When it comes to South Korea and Japan, historical disputes have long clouded the relationship. The two countries have not had a state visit since 2011 because they couldn’t resolve territorial claims over a set of islets. They’ve argued vehemently over the Korean women who were forced into sexual slavery for Japan’s wartime military.

But South Korea appears ready to make nice.

In one of the most significant moves to improve ties between the two countries, the government of South Korea’s president, Yoon Suk Yeol, announced on Monday that South Korea would no longer demand that Japanese companies compensate their Korean victims of forced labor during World War II. Instead, Seoul will create a government-run fund that it will use to pay the victims directly.

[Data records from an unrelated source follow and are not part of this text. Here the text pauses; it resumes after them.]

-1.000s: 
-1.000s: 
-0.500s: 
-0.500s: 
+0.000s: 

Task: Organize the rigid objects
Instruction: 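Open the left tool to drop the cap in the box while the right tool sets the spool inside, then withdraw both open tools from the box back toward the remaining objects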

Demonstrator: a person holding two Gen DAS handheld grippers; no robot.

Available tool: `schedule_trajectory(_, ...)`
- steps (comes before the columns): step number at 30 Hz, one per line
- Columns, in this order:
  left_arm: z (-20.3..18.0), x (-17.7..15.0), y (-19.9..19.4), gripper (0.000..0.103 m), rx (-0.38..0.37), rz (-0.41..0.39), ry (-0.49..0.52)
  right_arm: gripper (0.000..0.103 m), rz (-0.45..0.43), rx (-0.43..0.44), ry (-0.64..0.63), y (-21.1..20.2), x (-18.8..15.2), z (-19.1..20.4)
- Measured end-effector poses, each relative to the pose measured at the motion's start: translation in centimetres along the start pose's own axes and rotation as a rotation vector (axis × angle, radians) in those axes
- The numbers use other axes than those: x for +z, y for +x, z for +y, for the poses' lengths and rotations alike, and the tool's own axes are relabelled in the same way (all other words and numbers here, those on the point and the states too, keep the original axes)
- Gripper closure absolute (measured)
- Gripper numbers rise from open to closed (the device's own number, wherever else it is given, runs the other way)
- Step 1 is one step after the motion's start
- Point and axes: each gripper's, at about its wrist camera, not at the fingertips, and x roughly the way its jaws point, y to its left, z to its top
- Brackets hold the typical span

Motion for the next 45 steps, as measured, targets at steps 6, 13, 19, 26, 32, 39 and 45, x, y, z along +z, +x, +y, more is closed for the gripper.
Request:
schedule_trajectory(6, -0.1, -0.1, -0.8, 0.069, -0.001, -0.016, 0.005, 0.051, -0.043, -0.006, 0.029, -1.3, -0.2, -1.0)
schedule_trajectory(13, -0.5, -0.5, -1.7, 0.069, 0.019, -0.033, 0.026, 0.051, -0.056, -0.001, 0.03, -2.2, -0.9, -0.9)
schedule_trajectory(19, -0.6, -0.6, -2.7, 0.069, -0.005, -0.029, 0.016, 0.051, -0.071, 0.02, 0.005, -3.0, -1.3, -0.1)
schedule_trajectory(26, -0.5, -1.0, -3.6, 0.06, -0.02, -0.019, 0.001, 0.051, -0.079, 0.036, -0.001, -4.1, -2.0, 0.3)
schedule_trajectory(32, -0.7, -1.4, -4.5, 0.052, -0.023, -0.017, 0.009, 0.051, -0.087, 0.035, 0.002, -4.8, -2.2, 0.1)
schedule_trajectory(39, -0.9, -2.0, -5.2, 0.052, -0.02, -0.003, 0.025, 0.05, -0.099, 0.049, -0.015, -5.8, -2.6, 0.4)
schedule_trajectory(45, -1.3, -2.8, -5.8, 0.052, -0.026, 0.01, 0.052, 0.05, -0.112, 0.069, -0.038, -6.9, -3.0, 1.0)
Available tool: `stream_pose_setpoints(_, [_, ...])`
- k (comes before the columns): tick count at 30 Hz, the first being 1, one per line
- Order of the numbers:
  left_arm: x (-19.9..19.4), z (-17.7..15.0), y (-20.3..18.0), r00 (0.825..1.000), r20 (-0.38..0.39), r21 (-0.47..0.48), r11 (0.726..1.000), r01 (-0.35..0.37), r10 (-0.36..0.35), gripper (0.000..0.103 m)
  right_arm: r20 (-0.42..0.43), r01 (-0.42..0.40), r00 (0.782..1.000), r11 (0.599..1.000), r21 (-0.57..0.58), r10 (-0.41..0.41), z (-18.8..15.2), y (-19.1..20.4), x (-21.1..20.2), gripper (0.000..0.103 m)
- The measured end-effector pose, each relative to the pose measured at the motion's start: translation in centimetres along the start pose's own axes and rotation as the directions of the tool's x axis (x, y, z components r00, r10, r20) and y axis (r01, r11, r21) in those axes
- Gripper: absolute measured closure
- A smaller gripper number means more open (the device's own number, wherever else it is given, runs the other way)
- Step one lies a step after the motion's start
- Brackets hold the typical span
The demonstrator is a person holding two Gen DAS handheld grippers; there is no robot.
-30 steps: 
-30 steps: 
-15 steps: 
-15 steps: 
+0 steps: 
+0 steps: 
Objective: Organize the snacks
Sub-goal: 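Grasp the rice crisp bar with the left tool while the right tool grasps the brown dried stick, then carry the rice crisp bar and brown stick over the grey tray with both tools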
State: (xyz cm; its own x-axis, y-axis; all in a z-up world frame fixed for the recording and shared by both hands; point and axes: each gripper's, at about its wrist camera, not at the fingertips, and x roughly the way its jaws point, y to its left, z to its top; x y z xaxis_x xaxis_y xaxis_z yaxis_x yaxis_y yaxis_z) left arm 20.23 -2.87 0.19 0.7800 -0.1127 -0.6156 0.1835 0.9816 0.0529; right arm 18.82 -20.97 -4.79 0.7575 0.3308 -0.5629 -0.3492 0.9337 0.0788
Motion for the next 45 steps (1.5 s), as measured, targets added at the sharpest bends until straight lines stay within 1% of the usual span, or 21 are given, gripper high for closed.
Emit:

The move was seen as a clear indication that improving relations had become a greater priority between Seoul and Tokyo as Washington urged its two most steadfast allies in Asia to work closer together to help it face off with an increasingly assertive China and North Korea. President Biden called the deal “a groundbreaking new chapter of cooperation and partnership between two of the United States’ closest allies.”

Victims and their supporters in South Korea described the announcement as a “humiliating” concession made by Mr. Yoon in his overzealous drive to please Washington and improve ties with Japan, which colonized Korea from 1910 to 1945.

Their main concern is that the money would not come directly from Japanese companies such as Mitsubishi Heavy Industries and Nippon Steel, as stipulated by a 2018 South Korean Supreme Court decision. Both companies were among the Japanese businesses that relied on Korean forced labor during the war and were named in the lawsuit brought before the Supreme Court. South Korea hoped that Japanese companies would contribute to its fund, adding that Tokyo would not oppose if they made voluntary donations.

“I am not going to accept money even if I have to starve,” Yang Geum-deok, 94, one of the victims, told reporters on Monday, saying that she rejected the government’s solution because it was not compensation from Japan.